Meet your fellow supporters and campaigners below and tell us why you are WE.
30 years ago, during my educational process at university/higher ed, I witnessed how the best of my own female tutors/lecturers were little acknowledged for their contribution within the power structures of their institutions. I saw them being unjustly pensioned off with a pittance (compared to their male colleagues) after a life time of incredible commitment to education; I watched how they struggled to survive, with such limited means, whilst others with so much less commitment were able to enjoy retirement. It is astonishing that the very same has repeated in my own working life so that I am in the position they were in 30 years ago. The sad part of this is that 3 decades later, some fellow women colleagues who are nowadays promoted to key positions have been party to such oppressive and discriminatory conduct. Little has changed in the ideology of the educational institution, even if a lot more women are employed. Worse still, despite the glut of self-publicity about equal opportunities in its institutions, the higher education work place is as sexist and racist as it ever was, in the UK. It is the cultural politics at national level that needs to be changed.
I am a well qualified (I have four degrees), articulate and self confident woman who is unemployable. I also have three children and apparently you can't have both a family life and a career. I have applied for lots of part time jobs in my local area but even if I get an interview they tend to say that - this is not the job for me, and that I will get bored. Even an adviser at the job centre suggested that I lie on my CV and lose some of my qualifications as they made me unemployable. Why do I have to dumb myself down to get work???
I am a professional who has worked in the public sector since 1988 and before that private sector. I have suffered from gender discrimination from School and throughout my early career in industry. I joined the fight in the eighties and have been involved with the fight for equal pay since 1985, at a national level via trade union input and as a management professional, since working in higher education. In the 80's I believed we got closer to closing the gap and since then it has widened and in a far more pernicious way. I work with advising organisations on pay and grading and reward and never cease to be horrified by the way in which the cards are stacked against women (let alone black and ethnic minority women) by the way work is perceived and valued. I dream of a world where men want to stand alongside women and help us achieve equality to make choices, the equality we have been denied for so very long.
I remember sitting in my high school history class, and my teacher, Beth Starichino, desperately trying to encourage me to join a Women’s Rights organization. At the time, I was stupid and claimed that women had equal rights, at least in the western world. I’ll never forget the look on her face, when she said, “when you’re older, you’ll think differently.” At the time, I laughed, the way any sixteen year girl that got good grades and had a sense of entitlement would laugh at such a statement, having no clue what discrimination looked like, either as a woman or as a person with a disability. I’m joining the Women’s Equality Party because it’s taken me sixteen years to to admit to myself, to the world, to her, that’s she’s right. It’s taken me sixteen years to admit that there’s something wrong when co-workers call me irrational just because I stand up for my ideas. There is something wrong when the boy I’m dating calls me ‘a proud woman’ and says it like it’s a bad thing. There is something wrong in this world where we can not find a reasonable way to provide new mothers with affordable childcare, where a woman still has to make a decision whether or not to chase her own dreams in the career of her choosing or to be a mom. Where girls at the age of twelve or thirteen would rather be pretty than smart, and where it has been scientifically proven that if a man behaves one way, he is called assertive, but if a woman behaves the same way, she is called a bitch. I joined the Women’s Equality Party in the UK because I want to make history and make sure that for the next generation, when they talk about equal rights between the genders, they can say that this fight is over, and the teacher will agree that they are right.

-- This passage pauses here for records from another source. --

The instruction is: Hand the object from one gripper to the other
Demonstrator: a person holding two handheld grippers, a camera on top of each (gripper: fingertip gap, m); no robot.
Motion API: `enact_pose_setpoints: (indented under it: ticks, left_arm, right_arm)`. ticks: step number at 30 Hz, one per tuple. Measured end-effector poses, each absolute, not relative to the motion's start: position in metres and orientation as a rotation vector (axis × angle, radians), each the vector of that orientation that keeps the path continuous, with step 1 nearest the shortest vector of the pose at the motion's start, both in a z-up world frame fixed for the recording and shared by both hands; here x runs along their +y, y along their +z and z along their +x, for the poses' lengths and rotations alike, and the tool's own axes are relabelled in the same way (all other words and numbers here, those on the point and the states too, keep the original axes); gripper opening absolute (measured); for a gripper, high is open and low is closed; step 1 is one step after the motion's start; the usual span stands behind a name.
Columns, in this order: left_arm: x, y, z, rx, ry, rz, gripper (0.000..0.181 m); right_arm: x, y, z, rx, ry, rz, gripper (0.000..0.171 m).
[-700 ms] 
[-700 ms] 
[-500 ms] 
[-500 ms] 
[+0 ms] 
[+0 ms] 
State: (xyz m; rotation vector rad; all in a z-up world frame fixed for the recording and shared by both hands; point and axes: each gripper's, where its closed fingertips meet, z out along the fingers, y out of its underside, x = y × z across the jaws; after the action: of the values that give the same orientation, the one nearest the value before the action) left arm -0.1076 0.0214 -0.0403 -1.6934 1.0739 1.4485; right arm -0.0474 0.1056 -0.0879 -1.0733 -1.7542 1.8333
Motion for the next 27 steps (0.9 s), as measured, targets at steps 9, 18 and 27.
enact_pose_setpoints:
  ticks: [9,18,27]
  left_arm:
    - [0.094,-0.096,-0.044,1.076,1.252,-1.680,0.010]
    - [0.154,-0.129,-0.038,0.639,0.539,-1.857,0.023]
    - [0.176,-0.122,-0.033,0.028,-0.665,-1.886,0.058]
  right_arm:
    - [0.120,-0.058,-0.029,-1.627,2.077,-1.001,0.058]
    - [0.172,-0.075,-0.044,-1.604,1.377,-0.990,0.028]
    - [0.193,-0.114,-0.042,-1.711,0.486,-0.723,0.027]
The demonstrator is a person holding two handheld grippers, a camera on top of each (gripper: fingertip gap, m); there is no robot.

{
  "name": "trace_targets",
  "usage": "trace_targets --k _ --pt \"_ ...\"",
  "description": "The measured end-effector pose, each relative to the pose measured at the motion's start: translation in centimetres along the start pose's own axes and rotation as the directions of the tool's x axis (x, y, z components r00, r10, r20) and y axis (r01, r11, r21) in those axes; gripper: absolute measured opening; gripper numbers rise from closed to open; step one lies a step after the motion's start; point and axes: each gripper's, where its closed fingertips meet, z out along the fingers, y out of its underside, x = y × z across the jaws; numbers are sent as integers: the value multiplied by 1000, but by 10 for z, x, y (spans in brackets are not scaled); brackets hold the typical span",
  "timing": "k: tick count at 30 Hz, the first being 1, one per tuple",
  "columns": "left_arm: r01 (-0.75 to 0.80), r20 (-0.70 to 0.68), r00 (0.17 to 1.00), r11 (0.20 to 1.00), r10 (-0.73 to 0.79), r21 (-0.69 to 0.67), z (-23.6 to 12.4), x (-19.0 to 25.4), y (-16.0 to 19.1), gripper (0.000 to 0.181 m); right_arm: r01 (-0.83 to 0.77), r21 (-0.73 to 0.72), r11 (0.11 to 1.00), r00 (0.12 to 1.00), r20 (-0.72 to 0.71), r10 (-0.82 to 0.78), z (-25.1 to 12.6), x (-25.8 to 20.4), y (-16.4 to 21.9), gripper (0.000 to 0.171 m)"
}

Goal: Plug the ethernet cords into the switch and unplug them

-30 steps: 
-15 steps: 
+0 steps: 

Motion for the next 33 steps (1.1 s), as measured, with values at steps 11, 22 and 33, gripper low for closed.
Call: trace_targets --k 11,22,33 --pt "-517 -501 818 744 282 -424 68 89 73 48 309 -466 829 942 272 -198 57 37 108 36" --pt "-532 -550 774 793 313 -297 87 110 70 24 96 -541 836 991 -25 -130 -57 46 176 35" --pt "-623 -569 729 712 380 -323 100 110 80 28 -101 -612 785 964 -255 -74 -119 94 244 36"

Sexism is everywhere and is not being antagonised, neither in principle nor practice, as other forms of discrimination are. In many schools children are reminded daily about the imperative of mutual respect in racial, cultural and religious terms. However, gender discrimination is not similarly prioritised. Boys dominate in the playground, despite some schools introduce 'Girls football days', which many girls don't join anyway, used as they are to boys ultimately taking over. Children uttering remarks like 'stop crying like a little girl' or boys refusing to sit next to girls, all represent attitudes which go often unchallenged and are often attributed to specific types of cultural upbringing. Sexism in schools does not seem to be recognised as damaging enough. As if it's some kind of low level discrimination, to be dismissed with a shrug. It is instead pervasive and remains mostly unchallenged (often in fear of hurting particular, culturally-shaped, sensibilities). What is the point of fighting for equal pay in the workplace, if girls are taught that inequality starts at school? 'Stop sexism in education' is the campaign I would like to join.